The Liverpool firm is the UK’s sole publication gravure printer. It announced the proposals to staff yesterday (20 October), and said the restructure would “ensure that a healthy, well invested and financially viable business remains in the market for the foreseeable future”.
“Prinovis will continue to supply those customers that value quality, reliability and innovation in their printed communications. We thank them for their continued business,” the firm said in a statement.
It is consulting with the workforce and Unite the union on redundancies as a result, with up to 90 roles at risk of redundancy, around 20% of its workforce.
The firm had already trimmed its headcount last year due to the impact of the Covid-19 pandemic, with the number of employees at the 65,000sqm Speke supersite falling from 470 to 437.
Managing director Richard Gray said the action was sad but necessary.
He told Printweek: “The rationale is really straightforward. Volumes in general have reduced and we have to manage our costs in line with that. We can’t just have capacity sitting there with manpower on it.”
Under the new plans production will run from Monday afternoon through to late on Saturday, with the option to flex and return to 24/7 operation at peak periods.
The change will be implemented from early November.
Gray also said that the move to 24/5 would help the business optimise its energy use amid the current energy price crisis afflicting a wide range of industries, including print and paper. It will also help to minimise energy-related price increases or surcharges for the firm’s clients.

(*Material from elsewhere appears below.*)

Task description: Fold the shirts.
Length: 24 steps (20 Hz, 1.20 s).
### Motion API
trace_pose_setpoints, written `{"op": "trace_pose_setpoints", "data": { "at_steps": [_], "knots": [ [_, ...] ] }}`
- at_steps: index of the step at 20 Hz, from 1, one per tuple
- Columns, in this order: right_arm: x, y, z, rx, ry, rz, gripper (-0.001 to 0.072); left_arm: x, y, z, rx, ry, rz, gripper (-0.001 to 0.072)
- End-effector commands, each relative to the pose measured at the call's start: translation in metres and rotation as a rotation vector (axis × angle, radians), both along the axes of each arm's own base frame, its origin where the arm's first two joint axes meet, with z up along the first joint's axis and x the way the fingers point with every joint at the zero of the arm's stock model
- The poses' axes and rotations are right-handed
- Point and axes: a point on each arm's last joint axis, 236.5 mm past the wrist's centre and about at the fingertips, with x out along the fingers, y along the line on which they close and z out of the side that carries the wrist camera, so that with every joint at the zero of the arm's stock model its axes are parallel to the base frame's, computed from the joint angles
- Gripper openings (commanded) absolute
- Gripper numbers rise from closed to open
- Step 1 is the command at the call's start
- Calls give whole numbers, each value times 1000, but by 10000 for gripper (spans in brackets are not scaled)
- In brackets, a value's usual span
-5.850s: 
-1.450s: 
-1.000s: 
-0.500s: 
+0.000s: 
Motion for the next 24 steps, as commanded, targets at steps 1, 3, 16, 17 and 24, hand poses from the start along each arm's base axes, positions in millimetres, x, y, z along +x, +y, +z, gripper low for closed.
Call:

Prinovis UK used 147.9m/kWh of energy last year. It generates more than 95% of its own electricity via a Combined Heat and Power (CHP) system that uses gas turbines, and also has a huge solar panel installation on its roof.
“We see an opportunity to improve our energy efficiency because we can turn our gas turbine off for two days a week,” Gray explained.
“With what we’re seeing now with energy prices, why wouldn’t we make sure that we’re running at the maximum point of efficiency, with the right number of machines running for the right amount of time?” he added.
Unite national officer Louisa Bull commented: “We are in consultation now. We have a decent relationship with Prinovis and will do our best to work with them on these proposals, with a voluntary redundancy programme first. Unless someone does something about energy and paper prices, they won't be the last company we're talking to.”
The Daily Mail’s Saturday Weekend supplement and Mail on Sunday’s You magazine, involving some 2.5m magazines a week, moved to YM Group at the end of last month.
A number of commercial print jobs are understood to have moved out of YM since, as the business absorbed the additional time-critical weekly volume across its Chantry, York Mailing and Pindar Scarborough plants.
Gray confirmed that Prinovis had picked up some additional commercial work in the UK market and also from the continent, but said it would not be appropriate to comment on the details.
Its biggest single client is News UK, with the contract to produce its supplements understood to run until 2024.
In its statement, Prinovis UK reiterated its position: “Once again we would like to emphasise that these measures are a positive step to ensure the long-term viability of the business and we expect to see others in our market making similar changes in the coming months.”
The company prints magazines, brochures and catalogues and also offers mailing and logistics services. It runs four gravure presses with print widths of 2.75m-4.32m, and added a high-spec 16pp web offset press in 2019. It also has in-house stitching, perfect binding, polywrapping and paper banding.
In the pandemic-impacted 2020 financial year the firm posted sales down 20.6% at just over £53m, and filed a pre-tax loss of £6.5m which included a £3.1m impairment charge against its printing assets, and one-off restructuring/redundancy costs of £3.2m.
The business is part of the Germany-headquartered Bertelsmann Printing Group, which had already flagged a drop in sales at its German, French and UK gravure printing markets in the first half of this year.